● Assignment
From the entries below, copy every line that has the word "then".

● Entries provided
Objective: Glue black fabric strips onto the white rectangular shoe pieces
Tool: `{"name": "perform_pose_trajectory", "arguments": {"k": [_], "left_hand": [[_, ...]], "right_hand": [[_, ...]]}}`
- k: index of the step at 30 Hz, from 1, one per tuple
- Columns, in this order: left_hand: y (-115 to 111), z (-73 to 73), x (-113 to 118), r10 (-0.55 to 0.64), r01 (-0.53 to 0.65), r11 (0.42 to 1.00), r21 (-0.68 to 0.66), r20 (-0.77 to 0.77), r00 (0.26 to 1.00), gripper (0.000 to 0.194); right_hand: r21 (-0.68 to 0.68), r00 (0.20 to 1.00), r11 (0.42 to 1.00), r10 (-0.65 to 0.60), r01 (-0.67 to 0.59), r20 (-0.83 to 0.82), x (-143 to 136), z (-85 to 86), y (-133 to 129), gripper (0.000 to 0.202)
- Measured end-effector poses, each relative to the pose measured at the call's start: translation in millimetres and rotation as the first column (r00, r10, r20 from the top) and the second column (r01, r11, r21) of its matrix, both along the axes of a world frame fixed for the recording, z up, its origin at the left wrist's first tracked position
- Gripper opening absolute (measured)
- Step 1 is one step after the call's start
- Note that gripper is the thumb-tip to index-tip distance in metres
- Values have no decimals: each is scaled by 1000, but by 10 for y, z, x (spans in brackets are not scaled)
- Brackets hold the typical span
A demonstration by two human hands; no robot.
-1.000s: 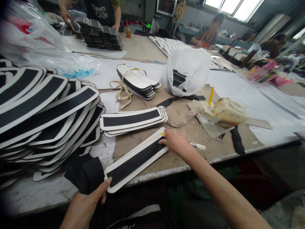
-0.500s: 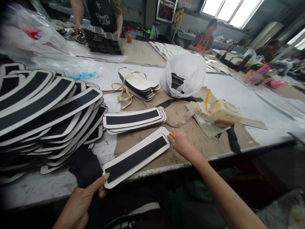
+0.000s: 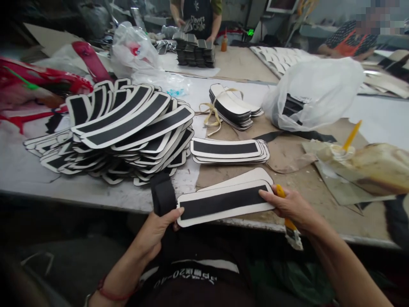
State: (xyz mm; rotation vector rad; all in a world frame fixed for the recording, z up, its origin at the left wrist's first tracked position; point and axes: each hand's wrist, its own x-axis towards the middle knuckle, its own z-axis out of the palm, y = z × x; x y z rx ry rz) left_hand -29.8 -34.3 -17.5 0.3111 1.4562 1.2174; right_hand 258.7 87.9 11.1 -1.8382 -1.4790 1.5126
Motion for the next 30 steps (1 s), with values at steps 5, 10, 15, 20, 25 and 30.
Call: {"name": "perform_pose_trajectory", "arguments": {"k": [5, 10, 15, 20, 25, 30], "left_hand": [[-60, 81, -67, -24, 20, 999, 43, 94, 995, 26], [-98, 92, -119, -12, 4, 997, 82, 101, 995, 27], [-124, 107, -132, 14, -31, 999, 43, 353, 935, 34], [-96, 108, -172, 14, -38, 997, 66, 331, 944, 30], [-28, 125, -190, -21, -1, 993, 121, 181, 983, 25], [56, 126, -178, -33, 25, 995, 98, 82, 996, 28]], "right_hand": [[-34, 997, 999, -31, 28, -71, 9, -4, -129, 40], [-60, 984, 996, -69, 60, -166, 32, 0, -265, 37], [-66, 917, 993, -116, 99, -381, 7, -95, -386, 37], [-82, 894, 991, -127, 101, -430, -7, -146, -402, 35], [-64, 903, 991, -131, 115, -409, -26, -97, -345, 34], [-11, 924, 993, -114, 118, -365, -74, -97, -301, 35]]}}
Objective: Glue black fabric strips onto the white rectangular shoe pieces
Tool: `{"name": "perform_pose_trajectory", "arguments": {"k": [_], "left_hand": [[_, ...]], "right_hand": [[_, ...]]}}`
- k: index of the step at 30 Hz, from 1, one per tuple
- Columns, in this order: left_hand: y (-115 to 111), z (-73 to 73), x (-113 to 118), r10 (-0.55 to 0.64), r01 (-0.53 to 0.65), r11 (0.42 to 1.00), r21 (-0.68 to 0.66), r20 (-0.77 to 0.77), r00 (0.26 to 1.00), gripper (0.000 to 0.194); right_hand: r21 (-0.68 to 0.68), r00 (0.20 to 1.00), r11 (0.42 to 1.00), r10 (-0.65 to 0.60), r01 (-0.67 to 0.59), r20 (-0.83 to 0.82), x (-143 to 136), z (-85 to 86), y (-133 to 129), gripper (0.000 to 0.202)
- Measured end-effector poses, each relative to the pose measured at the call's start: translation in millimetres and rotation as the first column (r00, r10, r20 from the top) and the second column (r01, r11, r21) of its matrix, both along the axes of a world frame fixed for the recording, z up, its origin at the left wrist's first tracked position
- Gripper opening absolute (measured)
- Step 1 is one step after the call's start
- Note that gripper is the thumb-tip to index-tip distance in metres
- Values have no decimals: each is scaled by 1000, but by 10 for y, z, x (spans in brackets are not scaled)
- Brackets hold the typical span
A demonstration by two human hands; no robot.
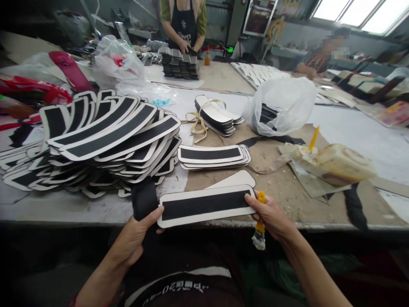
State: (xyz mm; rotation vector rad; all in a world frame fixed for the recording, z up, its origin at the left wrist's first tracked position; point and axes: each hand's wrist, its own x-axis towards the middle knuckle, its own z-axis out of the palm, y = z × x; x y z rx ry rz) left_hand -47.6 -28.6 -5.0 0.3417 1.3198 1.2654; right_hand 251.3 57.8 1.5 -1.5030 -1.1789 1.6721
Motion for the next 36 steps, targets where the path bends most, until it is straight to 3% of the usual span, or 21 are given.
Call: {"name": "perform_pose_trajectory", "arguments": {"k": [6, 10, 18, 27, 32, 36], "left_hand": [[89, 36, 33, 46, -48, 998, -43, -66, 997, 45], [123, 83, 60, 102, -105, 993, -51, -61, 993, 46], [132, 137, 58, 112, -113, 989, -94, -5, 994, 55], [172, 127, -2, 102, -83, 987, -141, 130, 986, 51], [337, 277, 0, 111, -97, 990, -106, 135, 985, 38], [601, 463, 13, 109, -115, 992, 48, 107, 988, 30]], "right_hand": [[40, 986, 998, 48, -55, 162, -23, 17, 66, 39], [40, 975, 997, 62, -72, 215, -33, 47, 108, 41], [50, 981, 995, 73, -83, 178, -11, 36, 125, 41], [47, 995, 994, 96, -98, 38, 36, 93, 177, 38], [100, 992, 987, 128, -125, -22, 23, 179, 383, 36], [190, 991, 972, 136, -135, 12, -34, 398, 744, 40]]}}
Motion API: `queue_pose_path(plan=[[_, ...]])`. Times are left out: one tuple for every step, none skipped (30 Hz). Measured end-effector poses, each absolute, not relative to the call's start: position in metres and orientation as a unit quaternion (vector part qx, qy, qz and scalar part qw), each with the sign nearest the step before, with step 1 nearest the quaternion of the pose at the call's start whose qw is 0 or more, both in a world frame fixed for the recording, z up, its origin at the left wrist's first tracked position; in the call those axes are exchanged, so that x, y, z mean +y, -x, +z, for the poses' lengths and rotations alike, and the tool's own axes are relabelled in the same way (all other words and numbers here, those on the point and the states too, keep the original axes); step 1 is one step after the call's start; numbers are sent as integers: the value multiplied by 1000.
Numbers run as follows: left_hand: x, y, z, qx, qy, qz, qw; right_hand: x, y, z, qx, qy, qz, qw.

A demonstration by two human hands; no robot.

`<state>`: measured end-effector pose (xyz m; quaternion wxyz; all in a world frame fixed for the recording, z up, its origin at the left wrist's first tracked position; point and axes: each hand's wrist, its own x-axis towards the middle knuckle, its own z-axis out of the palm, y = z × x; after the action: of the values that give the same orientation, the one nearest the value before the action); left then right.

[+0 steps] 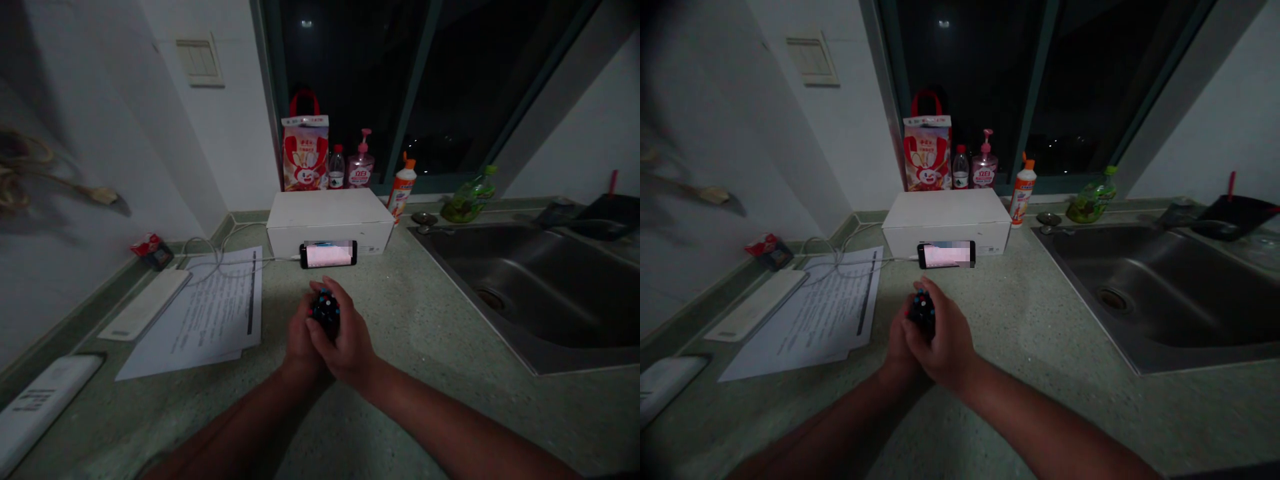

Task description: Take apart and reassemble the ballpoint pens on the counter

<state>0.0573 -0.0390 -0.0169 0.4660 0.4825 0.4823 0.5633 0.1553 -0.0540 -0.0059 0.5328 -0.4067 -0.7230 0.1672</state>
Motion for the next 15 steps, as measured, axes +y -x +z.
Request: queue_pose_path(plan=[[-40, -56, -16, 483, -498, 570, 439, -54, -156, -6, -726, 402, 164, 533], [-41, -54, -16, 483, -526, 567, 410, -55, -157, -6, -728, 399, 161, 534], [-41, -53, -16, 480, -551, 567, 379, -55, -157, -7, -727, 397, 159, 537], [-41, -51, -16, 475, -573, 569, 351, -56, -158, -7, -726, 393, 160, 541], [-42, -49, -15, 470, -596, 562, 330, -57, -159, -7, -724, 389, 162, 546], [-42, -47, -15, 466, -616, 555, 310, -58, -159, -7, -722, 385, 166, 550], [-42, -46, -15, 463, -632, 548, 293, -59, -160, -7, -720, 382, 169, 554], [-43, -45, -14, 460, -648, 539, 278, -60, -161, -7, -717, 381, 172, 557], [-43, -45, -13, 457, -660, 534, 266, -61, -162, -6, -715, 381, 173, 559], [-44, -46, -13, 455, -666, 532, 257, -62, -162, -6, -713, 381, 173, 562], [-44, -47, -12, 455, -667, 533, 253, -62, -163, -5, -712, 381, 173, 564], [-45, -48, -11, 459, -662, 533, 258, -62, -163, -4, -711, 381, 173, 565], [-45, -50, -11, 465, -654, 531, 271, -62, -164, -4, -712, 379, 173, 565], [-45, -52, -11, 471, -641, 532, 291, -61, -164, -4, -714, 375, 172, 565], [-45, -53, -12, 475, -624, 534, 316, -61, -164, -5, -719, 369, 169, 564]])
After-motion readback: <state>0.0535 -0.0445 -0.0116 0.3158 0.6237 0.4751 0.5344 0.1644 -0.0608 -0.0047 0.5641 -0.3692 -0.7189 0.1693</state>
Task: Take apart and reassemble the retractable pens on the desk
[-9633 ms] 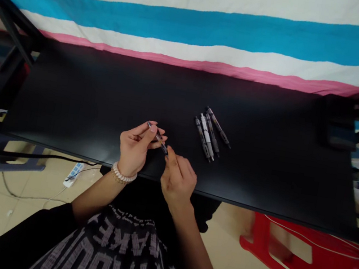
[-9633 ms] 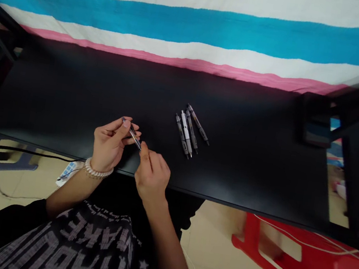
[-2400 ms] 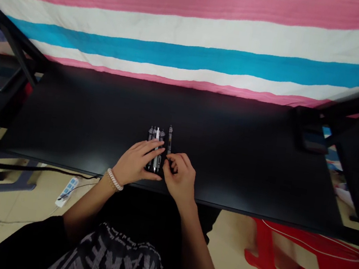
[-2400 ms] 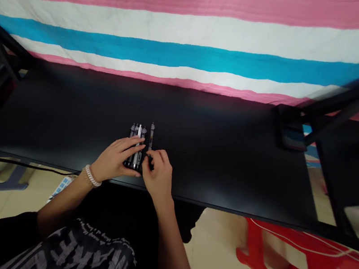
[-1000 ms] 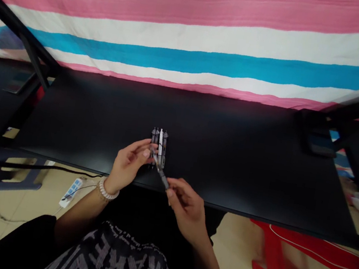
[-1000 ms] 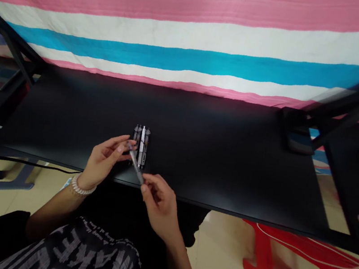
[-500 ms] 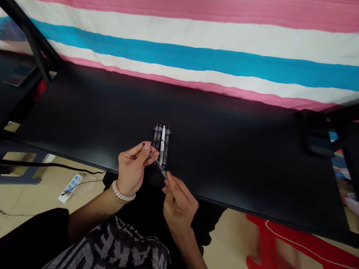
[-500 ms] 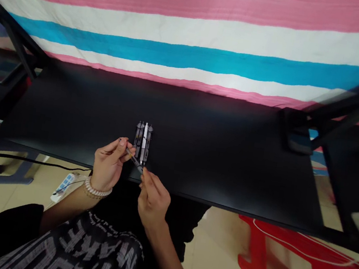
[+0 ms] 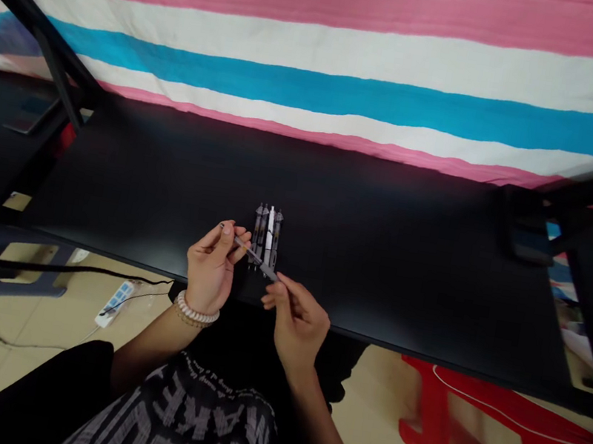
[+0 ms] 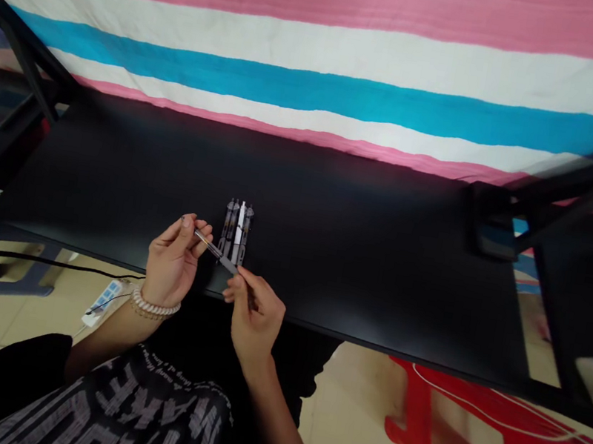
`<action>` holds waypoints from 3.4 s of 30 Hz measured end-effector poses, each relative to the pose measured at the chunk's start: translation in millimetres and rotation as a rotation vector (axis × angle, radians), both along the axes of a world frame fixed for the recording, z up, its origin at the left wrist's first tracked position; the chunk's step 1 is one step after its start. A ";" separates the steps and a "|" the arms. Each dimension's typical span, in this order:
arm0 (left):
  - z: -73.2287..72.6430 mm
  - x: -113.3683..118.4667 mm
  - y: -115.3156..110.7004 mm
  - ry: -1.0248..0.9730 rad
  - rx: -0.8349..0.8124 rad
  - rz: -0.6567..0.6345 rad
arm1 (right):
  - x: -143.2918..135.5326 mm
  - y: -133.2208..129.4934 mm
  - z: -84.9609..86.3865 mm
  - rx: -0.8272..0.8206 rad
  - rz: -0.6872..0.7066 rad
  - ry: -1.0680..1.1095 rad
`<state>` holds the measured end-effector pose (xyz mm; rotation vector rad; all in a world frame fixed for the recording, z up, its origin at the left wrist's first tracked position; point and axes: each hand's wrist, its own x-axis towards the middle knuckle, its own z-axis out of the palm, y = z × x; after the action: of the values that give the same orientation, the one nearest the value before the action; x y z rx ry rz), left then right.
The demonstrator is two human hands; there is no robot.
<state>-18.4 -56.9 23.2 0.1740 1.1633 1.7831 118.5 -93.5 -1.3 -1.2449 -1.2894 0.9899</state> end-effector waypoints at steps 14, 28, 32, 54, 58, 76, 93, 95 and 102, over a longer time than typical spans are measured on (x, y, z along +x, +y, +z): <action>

● Result
`<state>`: measured end-effector pose (xyz m; quaternion wxyz; all in a world frame fixed for the recording, z up, its origin at the left wrist's first tracked position; point and axes: each hand's wrist, its own x-axis towards the middle knuckle, its own z-axis out of the palm, y = z × x; after the action: of the values that give the same orientation, the one nearest the value before the action); left then right.
`<state>` holds the measured end-effector pose (xyz mm; rotation vector rad; all in a world frame fixed for the recording, z up, its origin at the left wrist's first tracked position; point and axes: each hand's wrist, its own x-axis towards the middle knuckle, its own z-axis out of the palm, y = z × x; after the action: of the values that give the same orientation, the one nearest the value before the action; x y z rx ry rz), left then right.

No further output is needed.